I love that the Valuable Girl Project's effects are beginning to radiate outward, from individual lives to communities. That's the power of education and respect. When we give them to girls, they shine!
It’s a muggy day in Matay, but no one hesitates to hug and crowd together for a photo. Here in Middle Egypt, girls and young women are used to the heat. It’s just another challenge for these participants in the Valuable Girl Project, like coping with run-down schools, making ends meet in a tough economy, and making their voices heard in a male-run society.
Only a few of these challenges are familiar to today‘s visitors to this Valuable Girl site — they’re volunteers from abroad, here in Egypt to take part in Coptic Orphans’ Serve to Learn program. They‘re spending three weeks teaching English to kids in Matay, and they may have gotten used to sweltering heat. But because they’re from places where the schools are more functional, the economy more developed, and patriarchy less pronounced, it’s harder to familiarize them with what it’s like to be a girl in Egypt.

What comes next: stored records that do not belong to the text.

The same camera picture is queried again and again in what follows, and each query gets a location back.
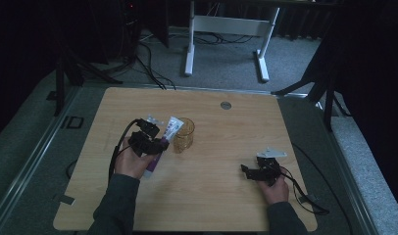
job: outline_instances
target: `light wood tabletop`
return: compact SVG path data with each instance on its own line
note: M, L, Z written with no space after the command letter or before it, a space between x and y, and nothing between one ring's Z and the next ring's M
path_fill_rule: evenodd
M222 102L229 102L226 110ZM107 189L108 167L126 126L152 115L165 122L171 116L195 124L192 146L176 154L164 152L150 178L141 178L134 230L139 231L267 231L266 203L257 184L245 178L240 165L257 168L256 154L268 147L285 152L280 165L305 184L276 97L216 91L109 88L89 130L54 226L87 230ZM134 126L128 132L138 131ZM290 203L309 231L315 216L302 209L292 194Z

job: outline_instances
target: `long-sleeved shirt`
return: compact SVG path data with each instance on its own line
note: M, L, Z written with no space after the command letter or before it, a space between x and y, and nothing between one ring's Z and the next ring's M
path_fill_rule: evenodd
M94 212L95 220L87 234L131 234L139 184L138 179L113 174L107 192ZM269 206L267 214L271 235L308 234L303 222L287 202Z

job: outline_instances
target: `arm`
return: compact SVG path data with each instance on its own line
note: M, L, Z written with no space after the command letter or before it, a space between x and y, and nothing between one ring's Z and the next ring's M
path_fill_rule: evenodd
M288 185L281 175L271 187L264 181L257 181L264 198L269 205L267 215L269 217L271 235L300 235L308 234L307 229L296 211L288 203Z
M139 158L128 147L117 157L115 173L111 177L107 192L94 213L94 222L87 234L131 234L134 224L135 199L140 178L145 168L157 156Z

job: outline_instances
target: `hand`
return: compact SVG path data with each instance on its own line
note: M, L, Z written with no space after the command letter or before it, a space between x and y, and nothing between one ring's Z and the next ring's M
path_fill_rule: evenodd
M146 167L158 155L146 155L138 157L128 145L128 138L123 141L123 151L116 159L115 173L125 174L133 178L140 179Z
M284 174L287 173L284 168L281 168L281 172ZM284 175L279 176L275 184L271 187L266 181L257 181L269 206L275 203L288 202L288 185L284 181L284 178Z

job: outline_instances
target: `glass cup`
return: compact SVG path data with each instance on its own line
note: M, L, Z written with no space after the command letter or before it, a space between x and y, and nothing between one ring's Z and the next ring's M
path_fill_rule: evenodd
M179 120L183 121L183 126L174 136L174 151L177 154L180 154L192 145L193 131L195 130L195 124L191 119L181 117Z

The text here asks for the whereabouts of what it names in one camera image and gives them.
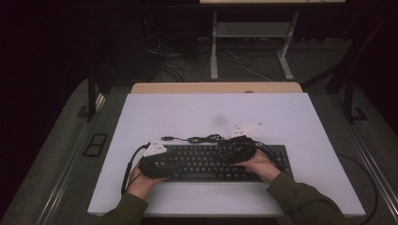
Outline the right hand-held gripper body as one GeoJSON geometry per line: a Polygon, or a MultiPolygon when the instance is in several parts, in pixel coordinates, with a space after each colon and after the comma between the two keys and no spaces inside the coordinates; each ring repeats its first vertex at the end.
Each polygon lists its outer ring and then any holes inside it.
{"type": "Polygon", "coordinates": [[[247,134],[262,127],[261,123],[250,125],[235,125],[227,146],[231,147],[227,153],[237,153],[238,163],[249,160],[256,152],[255,141],[247,137],[247,134]]]}

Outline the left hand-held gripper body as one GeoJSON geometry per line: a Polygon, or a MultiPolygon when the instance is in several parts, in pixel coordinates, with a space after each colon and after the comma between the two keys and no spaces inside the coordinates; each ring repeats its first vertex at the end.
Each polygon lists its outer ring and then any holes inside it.
{"type": "Polygon", "coordinates": [[[161,161],[161,157],[166,153],[166,147],[159,140],[151,142],[139,161],[141,172],[152,179],[162,178],[161,172],[165,169],[171,169],[170,165],[165,165],[161,161]]]}

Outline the black keyboard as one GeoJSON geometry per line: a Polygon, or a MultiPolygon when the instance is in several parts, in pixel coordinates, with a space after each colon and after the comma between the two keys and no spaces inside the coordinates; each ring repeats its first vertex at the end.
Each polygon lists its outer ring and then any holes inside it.
{"type": "MultiPolygon", "coordinates": [[[[231,150],[227,145],[166,145],[166,149],[161,161],[176,168],[175,178],[170,178],[172,182],[261,182],[254,172],[220,160],[220,154],[231,150]]],[[[293,177],[284,145],[260,145],[257,149],[265,153],[279,170],[293,177]]]]}

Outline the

Nevertheless, the two project coordinators, Sawsan and Doaa, do their best. There are smiles on both sides as their description unfolds of the Valuable Girl Project. In Port Said, Matay, Armant, Sohag and Luxor, the volunteers learn, 142 Little Sisters and 142 Big Sisters meet twice a week. The older sister mentors the younger one in schoolwork and life skills; the coordinators teach them the value of teamwork, creativity, planning, and accepting others. Many times, the Big-Little Sister relationships are Christian-Muslim, offering an important bridge between people whose paths might not otherwise cross.
The Valuable Girl Project participants, in turn, find out what brings this gaggle of foreigners to Egypt. They hear how the volunteers are lured from around the world by the chance to see the real Egypt, form close relationships with Egyptian children, and be transformed by their love. They learn how the volunteers are inspired by the kids, even as they teach a love of learning with fun educational activities.
The most interesting thing about today’s encounter is how it reflects the fruition of three projects. The Serve to Learn volunteers have also been meeting the mothers of the fatherless children served by Coptic Orphans. It’s precisely because of those mothers that the Valuable Girl Project exists.
The story is this: The more Coptic Orphans staff got engaged with the orphans’ families, the more they began to see a really striking trend. Mothers were dying — denying themselves medical care — because they felt valueless and were using what little money they had to meet their children’s needs. But of course, a healthy child requires a healthy mother. Stopping this destructive cycle seemed desperately important, so a decade ago the Valuable Girl Project was founded.
Since that time, the Valuable Girl Project has been working with girls to ensure they stay in school, believe in themselves, and become healthy mothers.
So now the Serve to Learn volunteers have the full story: from the fatherless children they’ve met, to their mothers, to the young women that the Valuable Girl Project aspires to put on a different path. It’s a path that’s heavy on studying, and soon the girls head back inside to continue learning together. Meanwhile, the volunteers are back on the road to the school where they teach their kids. Education, education, education — that’s the key.